BEGIN Data for analysis

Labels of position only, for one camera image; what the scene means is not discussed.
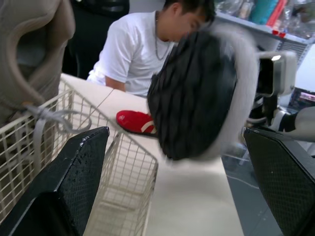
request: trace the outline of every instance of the shoe
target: shoe
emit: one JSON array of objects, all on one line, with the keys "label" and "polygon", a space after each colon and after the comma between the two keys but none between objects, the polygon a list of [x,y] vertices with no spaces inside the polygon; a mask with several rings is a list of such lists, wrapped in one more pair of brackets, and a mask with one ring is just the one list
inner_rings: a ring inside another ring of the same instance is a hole
[{"label": "shoe", "polygon": [[116,115],[117,124],[132,134],[157,137],[157,130],[149,114],[135,111],[120,111]]}]

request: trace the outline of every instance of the silver necklace
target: silver necklace
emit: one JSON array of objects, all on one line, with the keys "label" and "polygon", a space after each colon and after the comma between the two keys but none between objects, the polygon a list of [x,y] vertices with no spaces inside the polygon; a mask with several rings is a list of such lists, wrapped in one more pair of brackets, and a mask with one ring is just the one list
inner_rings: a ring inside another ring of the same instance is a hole
[{"label": "silver necklace", "polygon": [[162,58],[160,58],[158,55],[158,29],[157,28],[158,28],[158,12],[156,12],[156,56],[158,60],[163,60],[169,50],[170,44],[168,44],[166,52],[164,53]]}]

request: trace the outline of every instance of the white t-shirt
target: white t-shirt
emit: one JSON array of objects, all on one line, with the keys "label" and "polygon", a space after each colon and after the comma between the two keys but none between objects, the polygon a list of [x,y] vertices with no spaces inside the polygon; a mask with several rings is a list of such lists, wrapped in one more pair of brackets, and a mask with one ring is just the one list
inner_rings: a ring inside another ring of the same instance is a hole
[{"label": "white t-shirt", "polygon": [[105,84],[105,76],[125,83],[126,92],[147,96],[154,73],[159,72],[173,42],[157,38],[155,12],[133,13],[114,22],[109,30],[99,61],[90,72],[88,81]]}]

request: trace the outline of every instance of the man's arm
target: man's arm
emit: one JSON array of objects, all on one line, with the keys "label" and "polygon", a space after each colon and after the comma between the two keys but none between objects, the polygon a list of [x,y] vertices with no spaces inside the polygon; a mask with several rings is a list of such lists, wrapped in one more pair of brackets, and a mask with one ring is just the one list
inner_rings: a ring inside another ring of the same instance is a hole
[{"label": "man's arm", "polygon": [[106,86],[126,92],[125,84],[105,76]]},{"label": "man's arm", "polygon": [[125,21],[114,22],[99,55],[99,71],[106,86],[126,91],[125,83],[135,50],[132,28]]}]

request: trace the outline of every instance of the black hair
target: black hair
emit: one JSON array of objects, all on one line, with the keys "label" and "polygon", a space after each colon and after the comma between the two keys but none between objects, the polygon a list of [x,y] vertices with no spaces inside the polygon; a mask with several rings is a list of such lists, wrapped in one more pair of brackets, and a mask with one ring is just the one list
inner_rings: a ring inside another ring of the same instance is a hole
[{"label": "black hair", "polygon": [[205,13],[206,22],[212,23],[215,20],[216,11],[214,0],[166,0],[164,9],[167,9],[177,2],[183,6],[183,13],[195,12],[201,8],[203,13]]}]

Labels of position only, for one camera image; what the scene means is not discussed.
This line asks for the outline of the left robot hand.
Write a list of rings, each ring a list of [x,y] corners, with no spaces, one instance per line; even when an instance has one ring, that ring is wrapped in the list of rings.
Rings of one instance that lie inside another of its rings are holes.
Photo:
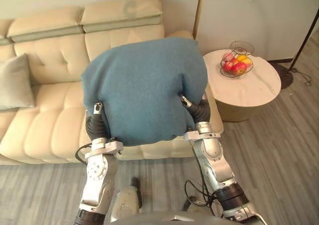
[[[85,122],[86,132],[91,141],[99,138],[110,140],[111,134],[109,124],[103,109],[103,103],[96,102],[93,113],[88,114]]]

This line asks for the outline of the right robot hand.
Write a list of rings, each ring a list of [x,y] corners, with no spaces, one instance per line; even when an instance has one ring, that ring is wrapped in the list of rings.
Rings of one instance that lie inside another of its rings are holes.
[[[210,106],[206,94],[203,95],[199,104],[195,104],[187,99],[183,94],[179,94],[183,106],[191,114],[194,123],[209,122],[210,121]]]

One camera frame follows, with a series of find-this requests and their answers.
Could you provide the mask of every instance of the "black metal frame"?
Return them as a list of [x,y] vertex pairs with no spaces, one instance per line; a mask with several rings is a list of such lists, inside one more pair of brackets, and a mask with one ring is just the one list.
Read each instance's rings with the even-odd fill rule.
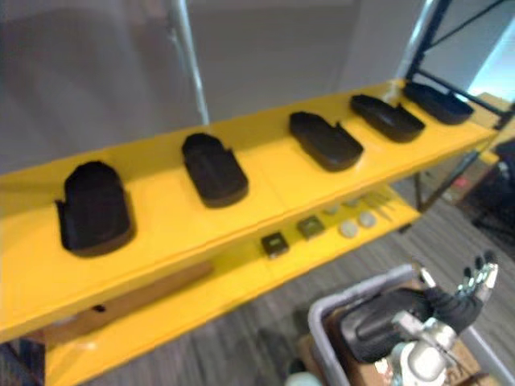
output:
[[[424,70],[421,68],[421,64],[426,56],[426,53],[433,48],[434,46],[440,44],[441,42],[445,41],[446,39],[453,36],[456,32],[461,31],[463,28],[465,28],[470,23],[474,22],[481,16],[487,14],[494,8],[498,7],[500,4],[506,2],[507,0],[497,0],[472,16],[471,18],[467,19],[460,25],[458,25],[453,30],[446,33],[441,38],[437,39],[436,41],[433,41],[436,35],[437,30],[440,27],[440,24],[442,23],[443,17],[445,16],[449,6],[452,3],[452,0],[439,0],[435,7],[435,11],[431,17],[430,22],[427,25],[426,32],[424,36],[422,37],[422,41],[420,45],[418,46],[417,51],[415,52],[414,58],[411,61],[411,65],[406,73],[406,80],[411,81],[413,80],[414,76],[420,75],[423,76],[429,80],[432,80],[433,82],[443,86],[444,88],[448,89],[449,92],[453,92],[455,94],[459,94],[467,99],[469,99],[471,102],[487,109],[488,111],[496,114],[499,119],[497,123],[493,126],[495,130],[502,130],[508,122],[512,119],[513,115],[515,114],[515,103],[512,103],[510,108],[507,111],[502,111],[498,109],[497,107],[490,105],[486,101],[482,101],[480,98],[473,96],[469,94],[468,92],[462,90],[459,87],[454,86],[453,84],[445,81],[444,79],[435,76],[431,74],[430,72]],[[475,160],[478,159],[480,156],[480,151],[473,150],[463,157],[461,162],[458,166],[442,181],[440,186],[436,188],[436,190],[431,193],[431,195],[425,200],[422,200],[422,192],[421,192],[421,184],[420,184],[420,174],[417,173],[415,175],[415,194],[417,197],[417,210],[419,210],[421,213],[429,210],[429,208],[435,203],[437,199],[441,197],[441,195],[457,180],[459,176],[465,170],[474,163]]]

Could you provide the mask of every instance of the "gray wall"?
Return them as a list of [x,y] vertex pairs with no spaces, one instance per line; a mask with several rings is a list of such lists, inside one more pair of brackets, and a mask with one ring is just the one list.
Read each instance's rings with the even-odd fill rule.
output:
[[6,0],[0,173],[199,123],[158,2]]
[[391,79],[422,3],[192,2],[192,30],[211,118]]
[[[0,173],[200,123],[172,0],[5,0]],[[213,120],[390,79],[422,1],[190,0]]]

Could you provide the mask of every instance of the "floor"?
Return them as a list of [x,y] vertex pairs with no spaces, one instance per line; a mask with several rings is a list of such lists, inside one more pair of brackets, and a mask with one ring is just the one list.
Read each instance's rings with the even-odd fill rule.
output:
[[[411,193],[405,183],[399,187]],[[451,290],[463,267],[487,248],[496,249],[458,209],[440,201],[405,235],[384,236],[84,385],[279,386],[296,356],[297,338],[307,332],[307,308],[315,299],[408,256],[423,261]],[[508,368],[515,368],[515,263],[503,252],[499,257],[497,288],[476,328]]]

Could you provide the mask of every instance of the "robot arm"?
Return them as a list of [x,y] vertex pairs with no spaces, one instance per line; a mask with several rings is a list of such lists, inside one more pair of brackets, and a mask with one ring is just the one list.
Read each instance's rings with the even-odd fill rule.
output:
[[394,385],[440,386],[445,382],[447,366],[455,363],[451,349],[490,298],[498,272],[494,253],[486,252],[484,260],[476,258],[474,273],[465,269],[463,284],[450,295],[436,285],[426,269],[421,269],[424,294],[435,312],[424,323],[407,311],[399,312],[393,319],[393,324],[413,339],[392,350]]

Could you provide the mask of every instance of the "yellow shelf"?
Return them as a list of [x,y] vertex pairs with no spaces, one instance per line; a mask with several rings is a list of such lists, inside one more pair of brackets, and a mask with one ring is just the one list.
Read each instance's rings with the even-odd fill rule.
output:
[[[383,187],[378,192],[380,195],[368,195],[359,207],[340,206],[333,216],[317,214],[327,229],[312,240],[305,241],[296,231],[295,224],[287,224],[281,232],[290,251],[275,260],[265,256],[259,240],[240,243],[215,257],[216,268],[210,277],[50,350],[47,353],[47,384],[69,386],[92,378],[228,312],[285,280],[417,219],[418,213],[393,190]],[[347,219],[356,220],[359,212],[371,210],[369,204],[372,204],[377,224],[370,229],[360,228],[354,239],[342,237],[337,224]],[[391,220],[382,217],[377,207],[381,207]]]
[[[395,82],[323,96],[245,117],[79,154],[0,176],[0,342],[75,314],[259,237],[331,202],[357,196],[490,138],[474,123],[447,126],[406,102],[426,122],[413,142],[382,137],[349,111],[351,95],[382,96]],[[352,168],[328,173],[289,134],[290,113],[306,110],[344,127],[365,147]],[[249,177],[249,195],[224,209],[201,203],[180,147],[208,131],[232,147]],[[81,259],[60,245],[54,200],[82,162],[100,159],[122,177],[134,203],[136,238],[103,257]]]

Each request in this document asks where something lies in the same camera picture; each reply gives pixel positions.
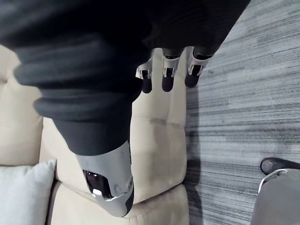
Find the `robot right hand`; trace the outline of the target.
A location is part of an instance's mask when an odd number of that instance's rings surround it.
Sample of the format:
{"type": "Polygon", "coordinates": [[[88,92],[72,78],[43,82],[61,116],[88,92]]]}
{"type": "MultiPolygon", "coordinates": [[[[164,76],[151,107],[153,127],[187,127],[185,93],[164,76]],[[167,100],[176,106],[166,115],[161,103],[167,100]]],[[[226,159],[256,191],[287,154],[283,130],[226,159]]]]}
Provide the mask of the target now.
{"type": "Polygon", "coordinates": [[[42,96],[76,155],[90,192],[115,217],[134,200],[132,104],[152,90],[152,58],[162,50],[162,89],[173,88],[180,56],[191,47],[192,88],[248,6],[247,0],[3,0],[0,43],[20,60],[15,78],[42,96]]]}

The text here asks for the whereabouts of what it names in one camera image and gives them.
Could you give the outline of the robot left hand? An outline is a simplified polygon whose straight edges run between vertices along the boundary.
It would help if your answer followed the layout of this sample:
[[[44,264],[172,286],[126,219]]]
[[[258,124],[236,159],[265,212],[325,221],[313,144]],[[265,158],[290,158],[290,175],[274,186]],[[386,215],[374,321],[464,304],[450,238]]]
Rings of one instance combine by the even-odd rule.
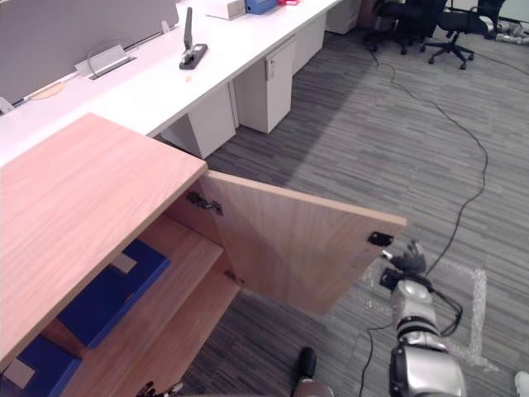
[[[136,394],[136,397],[175,397],[183,388],[183,382],[177,382],[164,390],[157,390],[153,381],[147,382]]]

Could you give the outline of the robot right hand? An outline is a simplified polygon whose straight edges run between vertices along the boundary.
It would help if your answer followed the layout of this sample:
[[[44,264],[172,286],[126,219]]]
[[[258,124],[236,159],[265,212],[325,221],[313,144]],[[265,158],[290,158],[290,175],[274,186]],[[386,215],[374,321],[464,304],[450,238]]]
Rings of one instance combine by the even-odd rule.
[[[422,245],[417,240],[407,244],[407,250],[401,256],[395,256],[382,250],[380,256],[389,261],[403,273],[423,275],[427,270],[427,261]]]

END Data for analysis

## Problem description
Once the line with "Provide the mask of the target now." is found in the records above, print exactly that line and every line after it through the line with "The text here".

## Reply to the task
Provide the mask of the target now.
{"type": "Polygon", "coordinates": [[[42,96],[76,155],[90,192],[115,217],[134,200],[132,104],[152,90],[152,58],[162,50],[162,89],[173,88],[180,56],[191,47],[192,88],[248,6],[247,0],[3,0],[0,43],[20,60],[15,78],[42,96]]]}

The text here asks for the whereabouts of what it names in one camera image and gives them.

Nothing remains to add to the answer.